-------- RECORDS SHOWN
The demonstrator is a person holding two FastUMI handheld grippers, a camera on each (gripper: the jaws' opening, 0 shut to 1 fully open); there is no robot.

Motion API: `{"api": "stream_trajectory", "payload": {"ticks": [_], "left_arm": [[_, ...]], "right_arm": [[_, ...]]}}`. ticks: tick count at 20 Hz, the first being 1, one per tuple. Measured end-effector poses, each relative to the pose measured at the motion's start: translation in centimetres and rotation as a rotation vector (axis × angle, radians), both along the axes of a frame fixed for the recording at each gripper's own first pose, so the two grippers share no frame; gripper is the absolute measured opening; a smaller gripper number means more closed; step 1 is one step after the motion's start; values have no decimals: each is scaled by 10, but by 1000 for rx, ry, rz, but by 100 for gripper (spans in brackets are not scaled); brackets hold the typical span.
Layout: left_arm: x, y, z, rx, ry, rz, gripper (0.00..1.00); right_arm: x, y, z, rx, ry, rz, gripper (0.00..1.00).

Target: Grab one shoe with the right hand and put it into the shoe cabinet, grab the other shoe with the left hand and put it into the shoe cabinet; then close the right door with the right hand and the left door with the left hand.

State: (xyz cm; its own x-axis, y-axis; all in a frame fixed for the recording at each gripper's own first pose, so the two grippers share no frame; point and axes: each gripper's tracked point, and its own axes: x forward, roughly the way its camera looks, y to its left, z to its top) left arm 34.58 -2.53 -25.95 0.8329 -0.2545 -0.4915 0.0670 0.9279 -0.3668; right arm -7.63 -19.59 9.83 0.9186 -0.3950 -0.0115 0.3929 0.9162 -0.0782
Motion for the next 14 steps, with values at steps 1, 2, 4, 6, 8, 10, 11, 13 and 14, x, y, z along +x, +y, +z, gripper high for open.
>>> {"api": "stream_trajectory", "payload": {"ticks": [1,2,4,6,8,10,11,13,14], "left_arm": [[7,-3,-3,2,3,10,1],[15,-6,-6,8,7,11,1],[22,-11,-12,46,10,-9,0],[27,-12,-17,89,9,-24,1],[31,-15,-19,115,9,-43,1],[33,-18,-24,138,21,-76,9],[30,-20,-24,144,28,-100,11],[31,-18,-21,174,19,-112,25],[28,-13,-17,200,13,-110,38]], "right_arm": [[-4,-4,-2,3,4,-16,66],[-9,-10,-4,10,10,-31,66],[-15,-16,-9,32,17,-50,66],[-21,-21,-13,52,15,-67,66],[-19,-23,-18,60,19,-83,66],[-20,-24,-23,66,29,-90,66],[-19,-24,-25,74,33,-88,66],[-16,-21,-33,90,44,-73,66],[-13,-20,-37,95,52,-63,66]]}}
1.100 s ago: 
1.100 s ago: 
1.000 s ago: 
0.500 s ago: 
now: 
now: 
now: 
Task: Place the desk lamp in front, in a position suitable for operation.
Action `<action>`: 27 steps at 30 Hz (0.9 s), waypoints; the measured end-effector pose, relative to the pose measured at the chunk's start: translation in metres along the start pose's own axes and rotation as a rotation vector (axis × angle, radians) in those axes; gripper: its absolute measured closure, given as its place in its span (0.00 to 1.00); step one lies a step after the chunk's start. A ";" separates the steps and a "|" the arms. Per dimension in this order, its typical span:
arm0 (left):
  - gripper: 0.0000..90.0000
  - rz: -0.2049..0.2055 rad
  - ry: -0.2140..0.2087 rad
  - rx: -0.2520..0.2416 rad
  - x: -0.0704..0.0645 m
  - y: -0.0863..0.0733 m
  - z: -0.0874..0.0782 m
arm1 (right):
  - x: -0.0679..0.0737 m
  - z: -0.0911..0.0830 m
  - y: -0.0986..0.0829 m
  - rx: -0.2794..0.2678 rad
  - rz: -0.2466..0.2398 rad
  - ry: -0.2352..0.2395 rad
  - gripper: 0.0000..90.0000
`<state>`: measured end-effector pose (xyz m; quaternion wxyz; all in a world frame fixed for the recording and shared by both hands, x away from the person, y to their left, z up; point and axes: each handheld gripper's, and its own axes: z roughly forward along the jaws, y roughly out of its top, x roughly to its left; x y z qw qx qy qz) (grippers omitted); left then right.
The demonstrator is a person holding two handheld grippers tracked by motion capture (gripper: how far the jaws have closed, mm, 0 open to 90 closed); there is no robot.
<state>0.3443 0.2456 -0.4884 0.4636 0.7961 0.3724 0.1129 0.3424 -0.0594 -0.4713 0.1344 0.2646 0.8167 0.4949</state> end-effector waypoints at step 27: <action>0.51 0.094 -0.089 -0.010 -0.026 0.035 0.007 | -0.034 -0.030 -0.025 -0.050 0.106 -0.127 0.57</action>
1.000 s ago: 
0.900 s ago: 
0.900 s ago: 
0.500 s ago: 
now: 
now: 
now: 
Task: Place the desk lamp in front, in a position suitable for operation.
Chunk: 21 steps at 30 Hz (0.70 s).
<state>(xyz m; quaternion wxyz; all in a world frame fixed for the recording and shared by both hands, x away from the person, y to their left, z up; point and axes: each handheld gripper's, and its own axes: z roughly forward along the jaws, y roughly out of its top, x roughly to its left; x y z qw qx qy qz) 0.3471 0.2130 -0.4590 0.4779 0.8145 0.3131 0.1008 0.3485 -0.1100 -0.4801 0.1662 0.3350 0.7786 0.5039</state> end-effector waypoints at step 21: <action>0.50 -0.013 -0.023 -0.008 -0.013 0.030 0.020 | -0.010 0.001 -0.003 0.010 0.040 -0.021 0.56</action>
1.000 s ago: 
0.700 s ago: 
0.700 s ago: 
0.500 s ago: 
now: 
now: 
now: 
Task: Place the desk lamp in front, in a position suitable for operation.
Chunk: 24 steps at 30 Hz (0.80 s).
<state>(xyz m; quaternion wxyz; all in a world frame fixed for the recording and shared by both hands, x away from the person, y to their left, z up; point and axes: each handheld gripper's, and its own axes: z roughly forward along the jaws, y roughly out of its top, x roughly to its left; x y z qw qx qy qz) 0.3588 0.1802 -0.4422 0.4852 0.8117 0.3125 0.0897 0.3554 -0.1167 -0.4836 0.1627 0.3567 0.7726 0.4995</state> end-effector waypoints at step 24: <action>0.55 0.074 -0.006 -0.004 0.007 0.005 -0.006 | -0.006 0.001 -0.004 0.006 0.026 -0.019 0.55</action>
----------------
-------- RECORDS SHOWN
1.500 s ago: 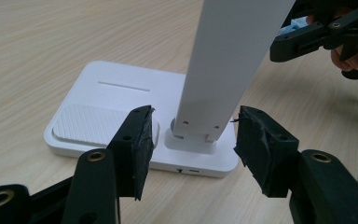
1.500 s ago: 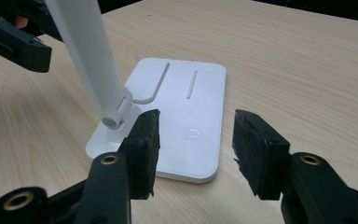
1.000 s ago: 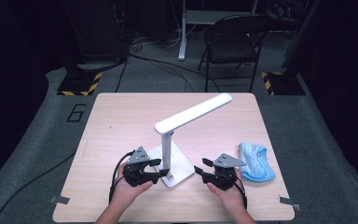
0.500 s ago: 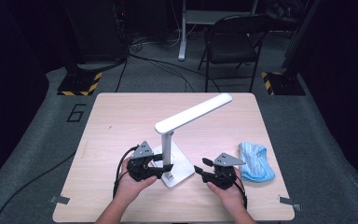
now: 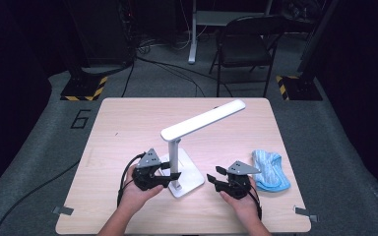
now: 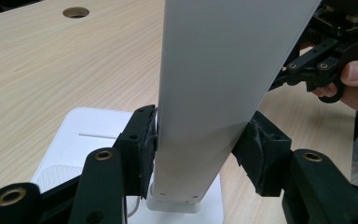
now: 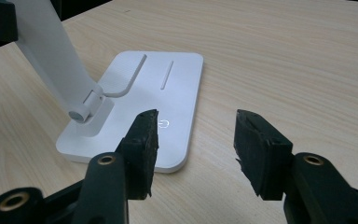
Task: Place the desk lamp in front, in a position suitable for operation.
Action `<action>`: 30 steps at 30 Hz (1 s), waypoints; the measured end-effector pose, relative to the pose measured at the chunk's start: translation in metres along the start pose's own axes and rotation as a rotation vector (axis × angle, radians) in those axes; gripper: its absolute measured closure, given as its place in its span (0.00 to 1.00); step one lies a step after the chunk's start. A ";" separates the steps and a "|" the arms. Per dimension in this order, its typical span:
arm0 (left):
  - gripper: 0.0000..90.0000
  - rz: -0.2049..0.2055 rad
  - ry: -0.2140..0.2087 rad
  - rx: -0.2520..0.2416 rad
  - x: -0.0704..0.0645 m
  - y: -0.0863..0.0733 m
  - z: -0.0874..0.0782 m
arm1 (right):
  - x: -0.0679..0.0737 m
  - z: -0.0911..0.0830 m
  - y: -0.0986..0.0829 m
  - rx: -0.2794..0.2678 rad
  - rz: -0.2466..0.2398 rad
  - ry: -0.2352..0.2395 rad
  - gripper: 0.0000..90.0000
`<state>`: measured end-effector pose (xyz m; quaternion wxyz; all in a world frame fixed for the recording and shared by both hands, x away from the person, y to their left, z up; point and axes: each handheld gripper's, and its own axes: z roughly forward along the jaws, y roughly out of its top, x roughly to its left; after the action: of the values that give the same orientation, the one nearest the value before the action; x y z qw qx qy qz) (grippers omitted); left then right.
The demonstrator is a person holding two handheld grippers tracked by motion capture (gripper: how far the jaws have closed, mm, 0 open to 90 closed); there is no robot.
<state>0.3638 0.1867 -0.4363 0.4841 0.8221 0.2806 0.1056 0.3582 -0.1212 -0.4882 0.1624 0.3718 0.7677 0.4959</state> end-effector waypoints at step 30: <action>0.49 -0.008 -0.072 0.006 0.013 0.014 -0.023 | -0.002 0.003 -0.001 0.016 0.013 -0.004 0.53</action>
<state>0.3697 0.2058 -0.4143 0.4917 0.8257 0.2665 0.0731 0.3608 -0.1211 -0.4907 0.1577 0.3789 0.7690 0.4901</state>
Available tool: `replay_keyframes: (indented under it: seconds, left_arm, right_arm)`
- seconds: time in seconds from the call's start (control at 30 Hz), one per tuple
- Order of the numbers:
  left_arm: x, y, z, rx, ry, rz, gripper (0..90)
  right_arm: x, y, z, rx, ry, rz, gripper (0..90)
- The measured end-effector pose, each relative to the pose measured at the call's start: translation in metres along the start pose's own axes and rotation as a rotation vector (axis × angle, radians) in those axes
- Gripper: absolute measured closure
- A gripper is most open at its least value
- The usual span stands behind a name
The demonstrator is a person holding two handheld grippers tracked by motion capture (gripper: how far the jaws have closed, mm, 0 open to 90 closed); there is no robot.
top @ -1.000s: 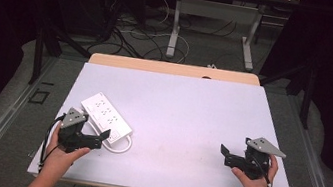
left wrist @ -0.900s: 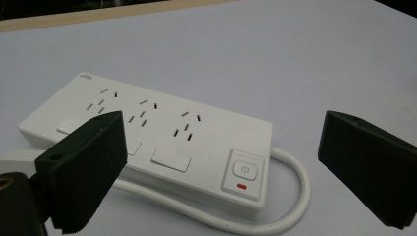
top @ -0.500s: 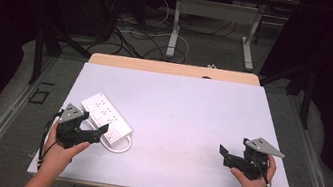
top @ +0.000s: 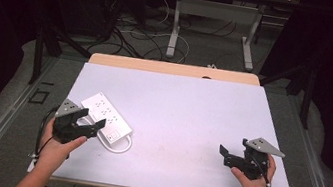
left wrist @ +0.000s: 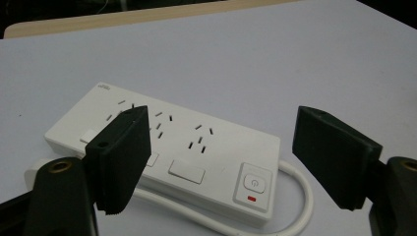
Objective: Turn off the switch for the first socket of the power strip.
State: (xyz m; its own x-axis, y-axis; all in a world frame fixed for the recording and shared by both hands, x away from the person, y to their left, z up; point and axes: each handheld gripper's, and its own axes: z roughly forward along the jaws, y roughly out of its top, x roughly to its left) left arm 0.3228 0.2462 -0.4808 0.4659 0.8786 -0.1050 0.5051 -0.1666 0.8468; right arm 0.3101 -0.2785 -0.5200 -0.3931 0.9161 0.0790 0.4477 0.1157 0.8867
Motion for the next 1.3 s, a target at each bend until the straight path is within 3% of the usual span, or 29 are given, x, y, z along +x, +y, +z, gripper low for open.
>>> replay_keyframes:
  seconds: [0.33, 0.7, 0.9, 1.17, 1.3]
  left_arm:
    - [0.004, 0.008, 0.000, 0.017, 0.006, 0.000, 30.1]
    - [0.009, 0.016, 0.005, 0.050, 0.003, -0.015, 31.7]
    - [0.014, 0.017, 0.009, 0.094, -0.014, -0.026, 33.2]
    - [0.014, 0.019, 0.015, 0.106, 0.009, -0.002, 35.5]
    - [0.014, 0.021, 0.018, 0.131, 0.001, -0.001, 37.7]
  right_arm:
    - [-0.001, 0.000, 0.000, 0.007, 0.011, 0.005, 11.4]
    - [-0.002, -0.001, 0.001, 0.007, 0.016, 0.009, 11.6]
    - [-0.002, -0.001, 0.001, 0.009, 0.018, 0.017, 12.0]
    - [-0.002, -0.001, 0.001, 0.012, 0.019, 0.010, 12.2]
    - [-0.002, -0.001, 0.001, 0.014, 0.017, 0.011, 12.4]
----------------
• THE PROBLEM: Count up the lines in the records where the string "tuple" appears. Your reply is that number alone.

• OUTPUT: 2